## Work item
Below are entries. Reproduce exactly the lines between the line holding "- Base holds" and the line holding "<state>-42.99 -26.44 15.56", inclusive, and only those.

Material shown START

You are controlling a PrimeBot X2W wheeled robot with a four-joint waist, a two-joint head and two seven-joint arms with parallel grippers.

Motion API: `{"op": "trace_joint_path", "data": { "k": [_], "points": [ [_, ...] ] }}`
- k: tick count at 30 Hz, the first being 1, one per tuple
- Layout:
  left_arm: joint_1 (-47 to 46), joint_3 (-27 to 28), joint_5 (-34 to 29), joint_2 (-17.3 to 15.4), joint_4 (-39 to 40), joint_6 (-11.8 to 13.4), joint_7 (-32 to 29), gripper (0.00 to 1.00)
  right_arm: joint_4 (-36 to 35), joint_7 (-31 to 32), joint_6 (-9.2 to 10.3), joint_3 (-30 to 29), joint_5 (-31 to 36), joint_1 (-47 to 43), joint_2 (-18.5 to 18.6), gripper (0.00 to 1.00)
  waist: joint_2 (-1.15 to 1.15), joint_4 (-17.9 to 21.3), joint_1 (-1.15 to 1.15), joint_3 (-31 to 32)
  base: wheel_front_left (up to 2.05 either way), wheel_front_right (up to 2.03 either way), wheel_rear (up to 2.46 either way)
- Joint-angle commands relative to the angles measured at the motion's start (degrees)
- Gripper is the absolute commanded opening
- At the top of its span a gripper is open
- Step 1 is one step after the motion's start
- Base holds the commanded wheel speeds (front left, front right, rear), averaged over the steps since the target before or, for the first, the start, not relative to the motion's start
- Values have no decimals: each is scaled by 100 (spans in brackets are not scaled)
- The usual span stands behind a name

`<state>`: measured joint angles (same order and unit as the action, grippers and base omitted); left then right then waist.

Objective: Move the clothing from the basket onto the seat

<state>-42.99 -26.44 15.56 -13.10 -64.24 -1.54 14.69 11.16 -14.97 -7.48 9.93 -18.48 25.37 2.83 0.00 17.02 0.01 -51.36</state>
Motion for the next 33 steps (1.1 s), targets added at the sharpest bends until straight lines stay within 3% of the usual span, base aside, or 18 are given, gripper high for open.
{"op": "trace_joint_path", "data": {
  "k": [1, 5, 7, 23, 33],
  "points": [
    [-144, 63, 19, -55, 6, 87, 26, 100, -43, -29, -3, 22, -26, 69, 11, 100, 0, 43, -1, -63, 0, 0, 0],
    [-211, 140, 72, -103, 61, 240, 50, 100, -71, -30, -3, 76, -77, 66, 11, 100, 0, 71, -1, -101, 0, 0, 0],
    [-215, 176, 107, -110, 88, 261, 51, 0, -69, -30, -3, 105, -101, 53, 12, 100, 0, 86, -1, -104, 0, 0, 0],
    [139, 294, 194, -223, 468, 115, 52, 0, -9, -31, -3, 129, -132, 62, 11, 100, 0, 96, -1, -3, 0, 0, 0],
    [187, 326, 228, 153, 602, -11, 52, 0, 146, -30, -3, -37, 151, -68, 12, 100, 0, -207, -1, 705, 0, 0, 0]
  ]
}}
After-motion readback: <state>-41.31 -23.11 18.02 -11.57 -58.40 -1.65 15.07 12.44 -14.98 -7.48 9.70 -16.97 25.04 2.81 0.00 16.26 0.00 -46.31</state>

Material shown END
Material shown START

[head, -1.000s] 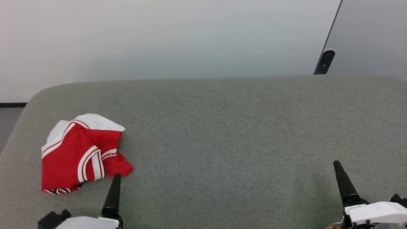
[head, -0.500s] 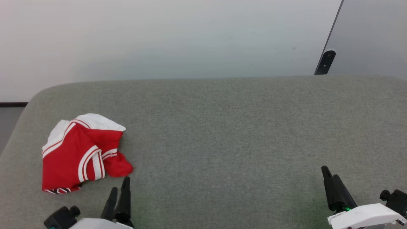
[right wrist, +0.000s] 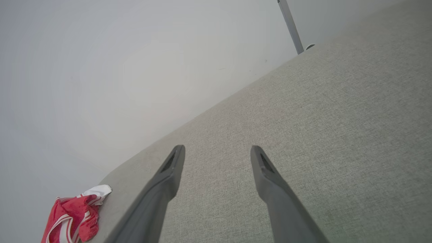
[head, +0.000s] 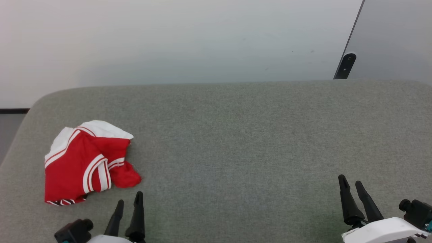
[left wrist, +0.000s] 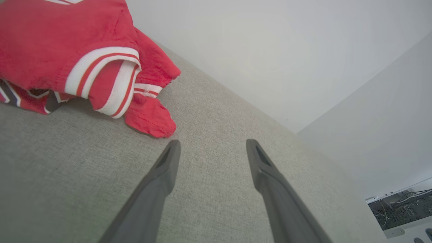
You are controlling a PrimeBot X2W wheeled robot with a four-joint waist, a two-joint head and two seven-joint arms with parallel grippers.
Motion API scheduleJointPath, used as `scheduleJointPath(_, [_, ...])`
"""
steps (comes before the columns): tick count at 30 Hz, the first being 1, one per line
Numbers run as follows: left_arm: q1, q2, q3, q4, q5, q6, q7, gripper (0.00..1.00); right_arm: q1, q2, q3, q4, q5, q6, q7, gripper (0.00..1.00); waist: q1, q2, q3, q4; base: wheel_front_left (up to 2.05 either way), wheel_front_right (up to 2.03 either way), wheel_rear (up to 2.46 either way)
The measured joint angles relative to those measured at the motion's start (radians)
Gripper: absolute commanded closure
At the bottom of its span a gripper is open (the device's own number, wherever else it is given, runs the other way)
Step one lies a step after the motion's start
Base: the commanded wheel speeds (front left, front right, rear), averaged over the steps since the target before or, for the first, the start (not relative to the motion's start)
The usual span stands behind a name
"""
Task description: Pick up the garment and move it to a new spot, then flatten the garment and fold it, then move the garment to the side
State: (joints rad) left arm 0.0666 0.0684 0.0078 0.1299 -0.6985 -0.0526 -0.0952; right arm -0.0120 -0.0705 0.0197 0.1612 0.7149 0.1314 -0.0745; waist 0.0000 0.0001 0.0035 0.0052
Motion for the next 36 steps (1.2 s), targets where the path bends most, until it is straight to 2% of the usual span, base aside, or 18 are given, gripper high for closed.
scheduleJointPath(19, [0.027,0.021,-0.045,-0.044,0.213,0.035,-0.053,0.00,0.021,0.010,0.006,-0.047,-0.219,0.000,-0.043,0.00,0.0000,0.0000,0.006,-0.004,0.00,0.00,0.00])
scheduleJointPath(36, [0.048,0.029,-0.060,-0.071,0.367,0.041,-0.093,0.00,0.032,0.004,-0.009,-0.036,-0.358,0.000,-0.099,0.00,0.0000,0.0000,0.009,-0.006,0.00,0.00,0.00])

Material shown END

## Solution for this exercise
- Base holds the commanded wheel speeds (front left, front right, rear), averaged over the steps since the target before or, for the first, the start, not relative to the motion's start
- Values have no decimals: each is scaled by 100 (spans in brackets are not scaled)
- The usual span stands behind a name

`<state>`: measured joint angles (same order and unit as the action, grippers and base omitted); left then right then waist.

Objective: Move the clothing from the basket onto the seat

<state>-42.99 -26.44 15.56 -13.10 -64.24 -1.54 14.69 11.16 -14.97 -7.48 9.93 -18.48 25.37 2.83 0.00 17.02 0.01 -51.36</state>

No further output is required, since the answer is complete.